### Required work
Quote the entries word for word. Omit the pictures.
-- Supplied records follows --
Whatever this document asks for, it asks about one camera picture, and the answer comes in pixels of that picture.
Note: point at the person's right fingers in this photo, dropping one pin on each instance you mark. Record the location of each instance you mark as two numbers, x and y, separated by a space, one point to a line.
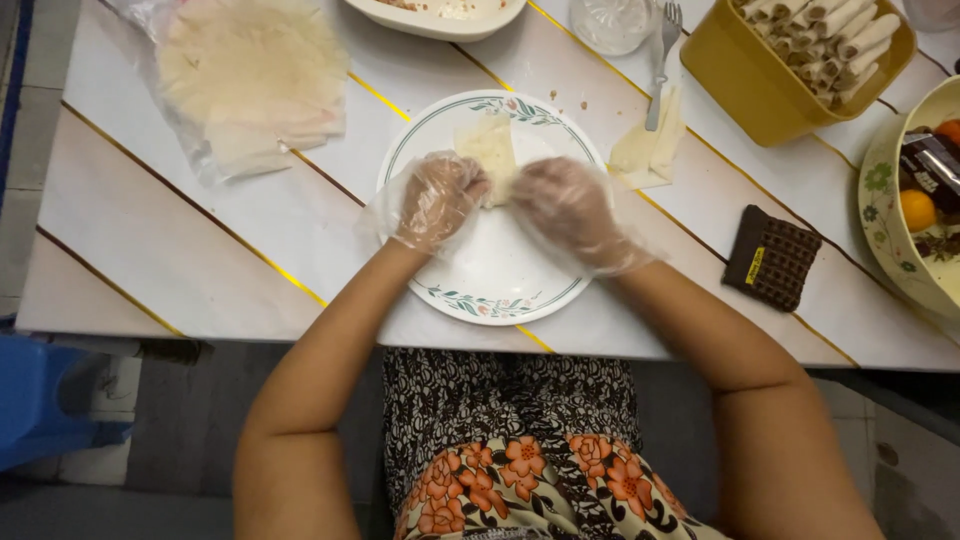
534 191

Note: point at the cut wrapper pieces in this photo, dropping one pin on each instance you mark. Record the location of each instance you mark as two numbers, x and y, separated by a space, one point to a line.
649 146

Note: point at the blue plastic chair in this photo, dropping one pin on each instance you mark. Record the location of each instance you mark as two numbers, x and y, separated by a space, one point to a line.
45 405

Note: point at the person's left hand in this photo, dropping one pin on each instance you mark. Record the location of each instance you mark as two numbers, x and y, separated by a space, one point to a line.
433 201

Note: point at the silver metal fork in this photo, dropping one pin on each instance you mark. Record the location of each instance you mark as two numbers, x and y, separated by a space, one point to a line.
661 60

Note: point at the white filling dish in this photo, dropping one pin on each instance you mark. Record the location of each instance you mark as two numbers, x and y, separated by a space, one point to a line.
442 16

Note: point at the stack of round wrappers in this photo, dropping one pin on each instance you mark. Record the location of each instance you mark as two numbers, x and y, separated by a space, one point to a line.
251 71

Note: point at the person's floral patterned clothing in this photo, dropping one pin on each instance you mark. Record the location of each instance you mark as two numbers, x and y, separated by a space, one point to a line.
517 450

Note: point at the pale spring roll wrapper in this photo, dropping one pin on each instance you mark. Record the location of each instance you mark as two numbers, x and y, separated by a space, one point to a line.
489 146

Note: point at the pile of rolled spring rolls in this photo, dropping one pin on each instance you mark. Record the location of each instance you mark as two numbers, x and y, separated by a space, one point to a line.
829 45

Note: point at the clear plastic wrapper bag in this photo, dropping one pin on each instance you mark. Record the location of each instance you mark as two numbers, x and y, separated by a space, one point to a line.
187 97

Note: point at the clear glass cup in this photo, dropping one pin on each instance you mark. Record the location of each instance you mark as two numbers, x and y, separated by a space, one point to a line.
611 22

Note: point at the brown woven pot holder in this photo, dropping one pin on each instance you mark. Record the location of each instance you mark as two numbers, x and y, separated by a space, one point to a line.
772 259

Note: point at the yellow plastic container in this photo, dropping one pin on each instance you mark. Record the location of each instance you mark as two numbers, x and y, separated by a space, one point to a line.
750 82

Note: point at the cream floral bowl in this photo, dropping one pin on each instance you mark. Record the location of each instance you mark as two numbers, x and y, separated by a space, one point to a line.
892 225

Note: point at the dark snack packet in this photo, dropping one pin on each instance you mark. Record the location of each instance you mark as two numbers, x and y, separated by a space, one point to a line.
930 169

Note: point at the orange fruit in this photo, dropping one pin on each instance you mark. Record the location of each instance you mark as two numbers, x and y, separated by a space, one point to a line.
916 210
949 131

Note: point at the person's right hand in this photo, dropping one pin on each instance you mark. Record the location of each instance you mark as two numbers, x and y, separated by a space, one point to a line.
574 210

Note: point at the person's left fingers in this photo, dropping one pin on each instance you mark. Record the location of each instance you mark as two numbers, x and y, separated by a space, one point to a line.
469 180

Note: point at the white floral rim plate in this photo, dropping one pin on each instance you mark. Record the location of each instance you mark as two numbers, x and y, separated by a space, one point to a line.
491 255

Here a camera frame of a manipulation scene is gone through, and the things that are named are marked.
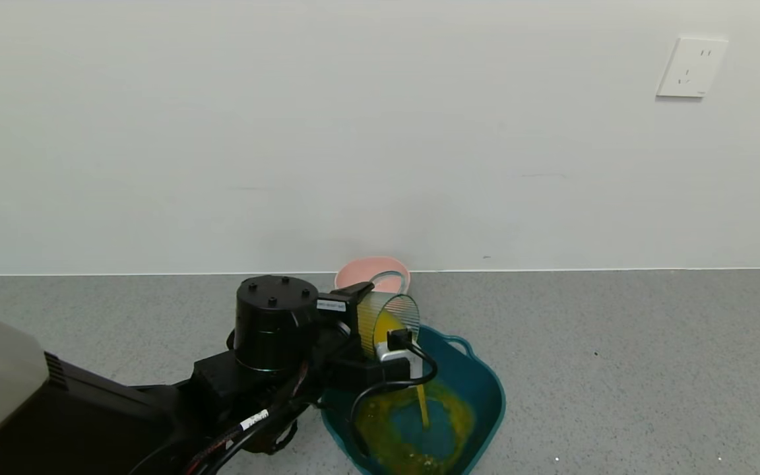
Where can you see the white wall power outlet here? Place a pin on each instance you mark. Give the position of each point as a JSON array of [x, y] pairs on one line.
[[691, 67]]

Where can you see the clear ribbed plastic cup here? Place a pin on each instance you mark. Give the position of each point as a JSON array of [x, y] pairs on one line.
[[370, 323]]

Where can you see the teal square plastic basin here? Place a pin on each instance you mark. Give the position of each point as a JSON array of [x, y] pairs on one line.
[[482, 396]]

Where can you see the pink plastic bowl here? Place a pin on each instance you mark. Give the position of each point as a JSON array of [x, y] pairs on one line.
[[353, 272]]

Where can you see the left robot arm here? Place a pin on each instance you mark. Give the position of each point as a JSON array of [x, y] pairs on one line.
[[274, 323]]

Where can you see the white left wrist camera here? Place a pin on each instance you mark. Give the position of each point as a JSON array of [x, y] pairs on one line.
[[396, 359]]

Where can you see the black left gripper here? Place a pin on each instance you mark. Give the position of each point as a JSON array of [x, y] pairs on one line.
[[335, 307]]

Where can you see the orange juice liquid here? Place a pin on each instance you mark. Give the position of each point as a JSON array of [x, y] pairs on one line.
[[386, 429]]
-- Supplied records concluded --
### Reply to the exercise
Whatever this document asks for, it asks about one camera picture, and the answer comes in pixels of that picture.
Note: point at the person's right fingers in this photo, dropping one pin on each instance you mark. Record the location of each instance you mark as two numbers, x and y, separated by a space, one point to a line.
534 191

Note: point at the cut wrapper pieces in this photo, dropping one pin on each instance you mark. Record the location of each instance you mark as two numbers, x and y, separated by a space, one point to a line.
649 146

Note: point at the blue plastic chair in this photo, dropping one pin on each instance you mark. Record the location of each instance you mark as two numbers, x and y, separated by a space, one point to a line.
45 405

Note: point at the person's left hand in this photo, dropping one pin on each instance you mark. Record the location of each instance you mark as two numbers, x and y, separated by a space, one point to a line.
433 201

Note: point at the silver metal fork in this photo, dropping one pin on each instance you mark. Record the location of each instance you mark as two numbers, x and y, separated by a space, one point to a line.
661 60

Note: point at the white filling dish in this photo, dropping one pin on each instance you mark. Record the location of each instance you mark as two numbers, x and y, separated by a space, one point to a line.
442 16

Note: point at the stack of round wrappers in this photo, dropping one pin on each instance you mark. Record the location of each instance you mark as two numbers, x and y, separated by a space, one point to a line.
251 71

Note: point at the person's floral patterned clothing in this photo, dropping one pin on each instance you mark. Record the location of each instance you mark as two numbers, x and y, separated by a space, one point to a line.
517 450

Note: point at the pale spring roll wrapper in this photo, dropping one pin on each instance you mark. Record the location of each instance you mark as two numbers, x and y, separated by a space, one point to a line.
489 146

Note: point at the pile of rolled spring rolls in this photo, dropping one pin on each instance you mark. Record the location of each instance you mark as two numbers, x and y, separated by a space, one point to a line.
829 45

Note: point at the clear plastic wrapper bag in this photo, dropping one pin on each instance you mark. Record the location of each instance you mark as two numbers, x and y, separated by a space, one point to a line.
187 97

Note: point at the clear glass cup in this photo, dropping one pin on each instance you mark. Record the location of each instance you mark as two numbers, x and y, separated by a space, one point to a line.
611 22

Note: point at the brown woven pot holder in this photo, dropping one pin on each instance you mark. Record the location of each instance you mark as two numbers, x and y, separated by a space, one point to a line.
772 259

Note: point at the yellow plastic container in this photo, dropping one pin on each instance you mark. Record the location of each instance you mark as two numbers, x and y, separated by a space, one point to a line.
750 82

Note: point at the cream floral bowl in this photo, dropping one pin on each instance you mark. Record the location of each instance you mark as two numbers, x and y, separated by a space, one point to a line.
892 225

Note: point at the dark snack packet in this photo, dropping one pin on each instance you mark. Record the location of each instance you mark as two numbers, x and y, separated by a space, one point to a line.
930 169

Note: point at the orange fruit in this photo, dropping one pin on each instance you mark. Record the location of each instance you mark as two numbers, x and y, separated by a space, one point to a line.
916 210
949 131

Note: point at the person's right hand in this photo, dropping one pin on each instance you mark. Record the location of each instance you mark as two numbers, x and y, separated by a space, one point to a line.
574 210

Note: point at the person's left fingers in this photo, dropping one pin on each instance you mark. Record the location of each instance you mark as two numbers, x and y, separated by a space, one point to a line.
469 180

Note: point at the white floral rim plate in this photo, dropping one pin on each instance you mark. Record the location of each instance you mark as two numbers, x and y, separated by a space, one point to a line.
491 255

Here a camera frame of a manipulation scene is gone through, and the things that are named are marked.
Where can you see the white wall power outlet here? Place a pin on each instance you mark. Give the position of each point as a JSON array of [x, y] pairs on one line.
[[691, 67]]

Where can you see the clear ribbed plastic cup here? Place a pin on each instance you mark. Give the position of each point as a JSON array of [x, y] pairs on one line.
[[370, 323]]

Where can you see the teal square plastic basin here? Place a pin on each instance you mark. Give the position of each point as a JSON array of [x, y] pairs on one line.
[[482, 396]]

Where can you see the pink plastic bowl here? Place a pin on each instance you mark. Give the position of each point as a JSON array of [x, y] pairs on one line.
[[353, 272]]

Where can you see the left robot arm here? Place a pin on each instance you mark. Give the position of each point as a JSON array of [x, y] pairs on one line.
[[274, 323]]

Where can you see the white left wrist camera here? Place a pin on each instance you mark. Give the position of each point as a JSON array of [x, y] pairs on one line.
[[396, 359]]

Where can you see the black left gripper here? Place a pin on each instance you mark. Give the position of each point as a JSON array of [x, y] pairs on one line.
[[335, 307]]

Where can you see the orange juice liquid here? Place a pin on each instance you mark. Give the position of each point as a JSON array of [x, y] pairs on one line.
[[386, 429]]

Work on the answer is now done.